▶ **Directions for this task**: Below are the records; locate each line with the word "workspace" and copy it.

▶ **Information shown**:
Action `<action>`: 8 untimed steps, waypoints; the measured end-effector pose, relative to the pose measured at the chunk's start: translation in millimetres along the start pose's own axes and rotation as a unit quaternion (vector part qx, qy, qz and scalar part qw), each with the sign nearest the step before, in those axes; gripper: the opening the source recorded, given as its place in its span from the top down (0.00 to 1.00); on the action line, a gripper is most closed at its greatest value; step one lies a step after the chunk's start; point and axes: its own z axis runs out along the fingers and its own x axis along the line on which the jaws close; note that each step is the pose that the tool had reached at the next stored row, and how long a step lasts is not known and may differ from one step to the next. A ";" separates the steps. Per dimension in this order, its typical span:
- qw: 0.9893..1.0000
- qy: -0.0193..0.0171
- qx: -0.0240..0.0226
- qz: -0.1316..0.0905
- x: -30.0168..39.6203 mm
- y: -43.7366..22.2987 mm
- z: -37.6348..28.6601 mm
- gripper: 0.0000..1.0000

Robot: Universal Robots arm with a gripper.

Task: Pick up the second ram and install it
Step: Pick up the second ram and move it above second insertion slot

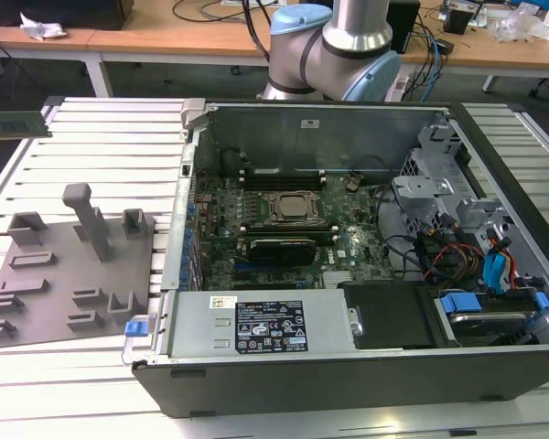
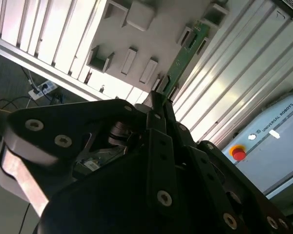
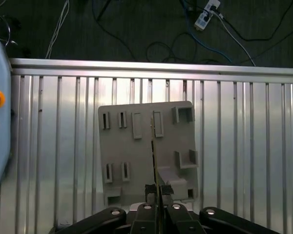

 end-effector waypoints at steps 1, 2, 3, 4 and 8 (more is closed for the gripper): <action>1.000 0.000 0.000 0.000 0.0 0.0 0.0 0.86; 1.000 0.000 0.000 0.000 -0.1 -0.8 -0.1 0.86; 1.000 0.000 0.000 0.000 0.0 -6.8 -0.4 0.86; 1.000 0.000 0.000 0.000 0.1 -9.3 -0.6 0.86; 1.000 0.000 0.000 0.000 0.4 -26.2 -1.5 0.86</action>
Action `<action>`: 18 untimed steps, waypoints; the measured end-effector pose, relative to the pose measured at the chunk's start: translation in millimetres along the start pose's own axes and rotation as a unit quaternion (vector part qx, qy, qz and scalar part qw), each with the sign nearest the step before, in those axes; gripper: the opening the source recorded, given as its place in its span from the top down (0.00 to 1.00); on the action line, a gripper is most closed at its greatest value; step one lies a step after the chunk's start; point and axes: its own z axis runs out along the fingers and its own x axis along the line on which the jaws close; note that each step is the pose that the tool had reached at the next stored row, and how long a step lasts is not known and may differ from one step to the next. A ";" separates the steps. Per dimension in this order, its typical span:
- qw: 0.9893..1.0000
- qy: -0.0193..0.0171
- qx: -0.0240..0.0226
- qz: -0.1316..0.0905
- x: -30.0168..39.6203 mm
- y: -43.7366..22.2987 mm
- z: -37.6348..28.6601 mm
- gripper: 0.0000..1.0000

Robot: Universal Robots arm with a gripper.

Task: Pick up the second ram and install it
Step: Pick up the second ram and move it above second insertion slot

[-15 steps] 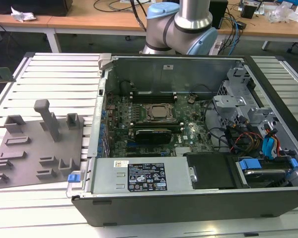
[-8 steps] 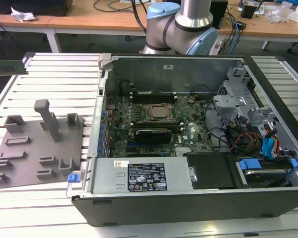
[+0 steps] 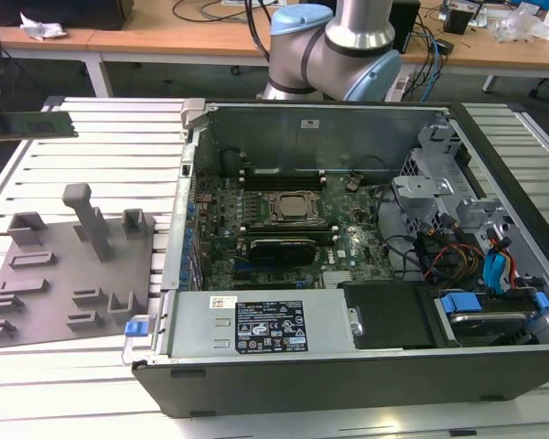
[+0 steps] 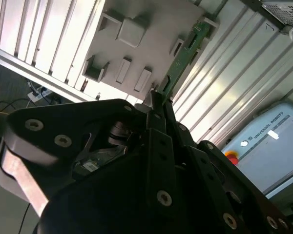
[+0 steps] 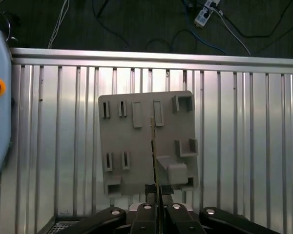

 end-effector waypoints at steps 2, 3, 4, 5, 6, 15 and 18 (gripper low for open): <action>1.000 0.000 0.000 0.000 0.1 -5.6 -0.4 0.86; 1.000 0.000 0.000 0.000 0.2 -10.3 -0.7 0.86; 1.000 0.000 0.000 0.000 0.2 -15.0 -1.0 0.86; 1.000 0.000 0.000 0.000 0.3 -17.3 -1.1 0.86; 1.000 0.000 0.000 0.000 0.3 -21.0 -1.2 0.86; 1.000 0.000 0.000 0.000 0.7 -45.8 -2.7 0.86; 1.000 0.000 0.000 0.000 0.9 -56.2 -3.4 0.86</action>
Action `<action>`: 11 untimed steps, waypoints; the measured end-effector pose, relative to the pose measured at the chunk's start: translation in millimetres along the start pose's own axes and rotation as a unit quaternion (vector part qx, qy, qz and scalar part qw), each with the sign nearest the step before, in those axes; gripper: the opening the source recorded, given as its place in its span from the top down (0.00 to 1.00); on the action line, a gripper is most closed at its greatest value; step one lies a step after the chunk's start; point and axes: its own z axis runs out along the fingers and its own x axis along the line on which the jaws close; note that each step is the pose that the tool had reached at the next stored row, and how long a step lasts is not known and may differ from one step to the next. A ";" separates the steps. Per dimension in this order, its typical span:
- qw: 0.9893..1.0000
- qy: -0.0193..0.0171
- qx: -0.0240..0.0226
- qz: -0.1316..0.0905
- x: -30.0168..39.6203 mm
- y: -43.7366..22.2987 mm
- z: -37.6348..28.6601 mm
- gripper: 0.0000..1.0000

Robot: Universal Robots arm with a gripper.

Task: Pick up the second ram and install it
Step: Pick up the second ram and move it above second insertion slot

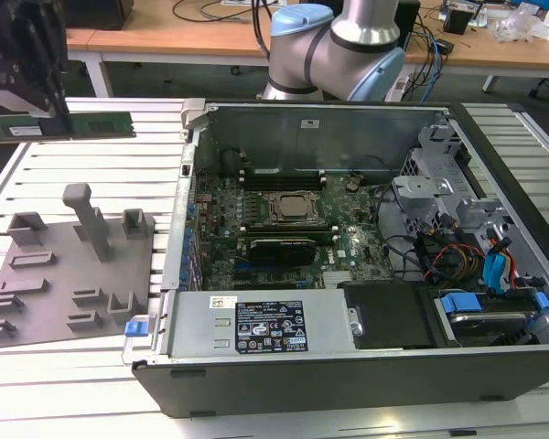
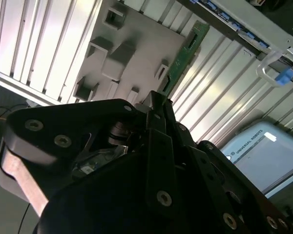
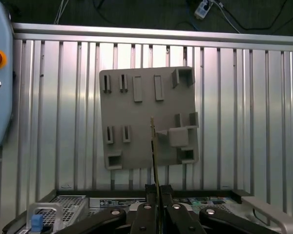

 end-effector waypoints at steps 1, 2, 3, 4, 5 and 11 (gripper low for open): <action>1.000 0.000 0.000 0.000 0.1 -3.7 -0.2 0.86; 1.000 0.000 0.000 0.000 0.2 -8.3 -0.5 0.86; 1.000 0.000 0.000 0.000 0.2 -12.0 -0.7 0.86; 1.000 0.000 0.000 0.000 0.3 -16.8 -1.0 0.86; 1.000 0.000 0.000 0.000 0.3 -20.4 -1.2 0.86; 1.000 0.000 0.000 0.000 0.7 -41.5 -2.4 0.86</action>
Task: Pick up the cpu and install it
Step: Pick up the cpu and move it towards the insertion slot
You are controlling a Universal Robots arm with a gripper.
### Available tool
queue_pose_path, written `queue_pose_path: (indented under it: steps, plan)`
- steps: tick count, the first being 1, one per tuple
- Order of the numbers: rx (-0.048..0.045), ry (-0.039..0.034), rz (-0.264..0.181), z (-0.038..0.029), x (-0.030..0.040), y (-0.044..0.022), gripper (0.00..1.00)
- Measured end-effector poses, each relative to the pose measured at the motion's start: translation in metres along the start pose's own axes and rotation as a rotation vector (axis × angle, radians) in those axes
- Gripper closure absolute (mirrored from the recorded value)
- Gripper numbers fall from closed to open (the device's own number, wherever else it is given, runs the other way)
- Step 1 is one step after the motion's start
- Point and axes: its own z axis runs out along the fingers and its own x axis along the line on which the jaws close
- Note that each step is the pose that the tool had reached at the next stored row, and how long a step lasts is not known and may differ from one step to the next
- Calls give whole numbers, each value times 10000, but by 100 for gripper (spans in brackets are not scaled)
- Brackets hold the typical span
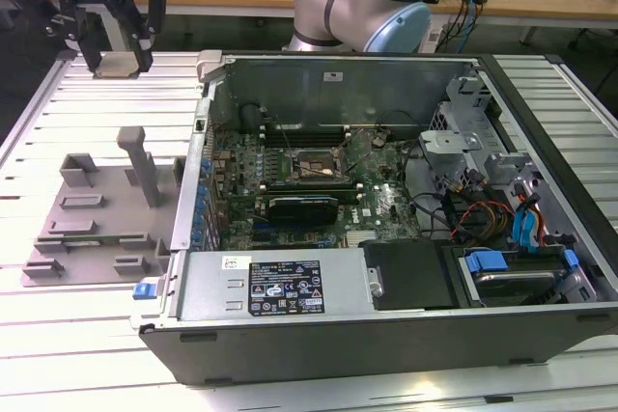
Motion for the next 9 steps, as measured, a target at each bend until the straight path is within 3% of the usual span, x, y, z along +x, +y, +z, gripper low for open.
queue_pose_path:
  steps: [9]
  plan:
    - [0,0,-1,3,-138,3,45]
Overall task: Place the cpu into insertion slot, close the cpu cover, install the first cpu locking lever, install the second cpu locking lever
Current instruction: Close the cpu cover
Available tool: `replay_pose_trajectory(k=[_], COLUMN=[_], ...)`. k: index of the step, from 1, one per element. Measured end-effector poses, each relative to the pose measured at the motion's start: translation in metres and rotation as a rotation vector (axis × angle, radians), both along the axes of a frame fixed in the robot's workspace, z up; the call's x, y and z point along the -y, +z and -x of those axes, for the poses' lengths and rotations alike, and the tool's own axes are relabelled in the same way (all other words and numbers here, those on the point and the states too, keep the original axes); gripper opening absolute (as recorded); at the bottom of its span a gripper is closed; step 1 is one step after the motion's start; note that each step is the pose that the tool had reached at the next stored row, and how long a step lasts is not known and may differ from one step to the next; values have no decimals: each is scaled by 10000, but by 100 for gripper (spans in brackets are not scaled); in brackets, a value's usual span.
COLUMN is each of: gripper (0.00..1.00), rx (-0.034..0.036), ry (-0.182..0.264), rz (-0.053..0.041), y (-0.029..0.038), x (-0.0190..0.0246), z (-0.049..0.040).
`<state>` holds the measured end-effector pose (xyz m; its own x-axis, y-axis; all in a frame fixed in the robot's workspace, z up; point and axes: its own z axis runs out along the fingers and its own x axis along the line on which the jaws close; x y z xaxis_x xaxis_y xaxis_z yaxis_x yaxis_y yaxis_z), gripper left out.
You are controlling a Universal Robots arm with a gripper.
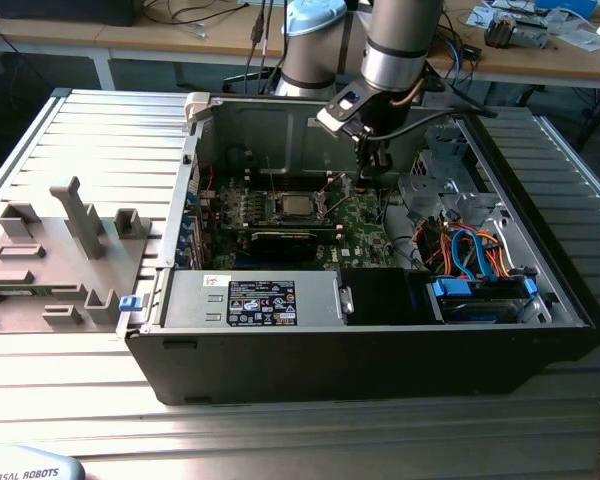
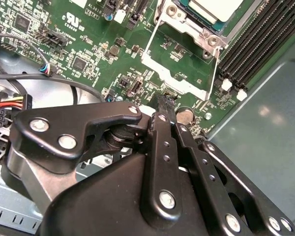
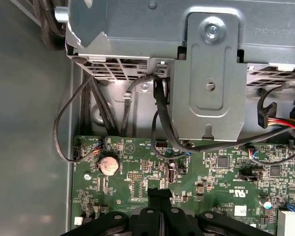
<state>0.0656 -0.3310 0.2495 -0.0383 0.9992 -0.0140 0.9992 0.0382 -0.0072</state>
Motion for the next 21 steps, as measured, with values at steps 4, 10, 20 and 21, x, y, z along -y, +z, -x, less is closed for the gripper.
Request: replay_pose_trajectory(k=[4,10,20,21], gripper=[11,11,11,11], rx=[0,5,6,6], ry=[0,0,0,0], rz=[0,0,0,0], y=[-2,-2,-2,-2], x=[0,0,0,0], z=[35,144,258,264])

▶ **Exercise result**:
Available tool: `replay_pose_trajectory(k=[_], COLUMN=[_], ...)`. k: index of the step, from 1, one per element. Measured end-effector poses, each relative to the pose measured at the motion's start: translation in metres and rotation as a rotation vector (axis × angle, radians), both along the axes of a frame fixed in the robot's workspace, z up; the call's x, y and z point along the -y, +z and -x of those axes, for the poses' lengths and rotations alike, and the tool's own axes are relabelled in the same way (all other words and numbers here, those on the point and the states too, keep the original axes); gripper opening absolute (as recorded); at the bottom of its span a gripper is closed; step 1 is one step after the motion's start; note that each step is the pose that the tool had reached at the next stored row, and how long a step lasts is not known and may differ from one step to the next; values have no decimals: each is scaled by 10000, but by 100 for gripper (spans in brackets are not scaled); in brackets, a value's usual span.
`<state>` holds the measured end-effector pose (xyz m; its own x-axis, y-axis; all in a frame fixed in the robot's workspace, z up; point and axes: its own z axis runs out along the fingers and its own x axis along the line on which the jaws close; x y z xaxis_x xaxis_y xaxis_z yaxis_x yaxis_y yaxis_z), gripper left out.

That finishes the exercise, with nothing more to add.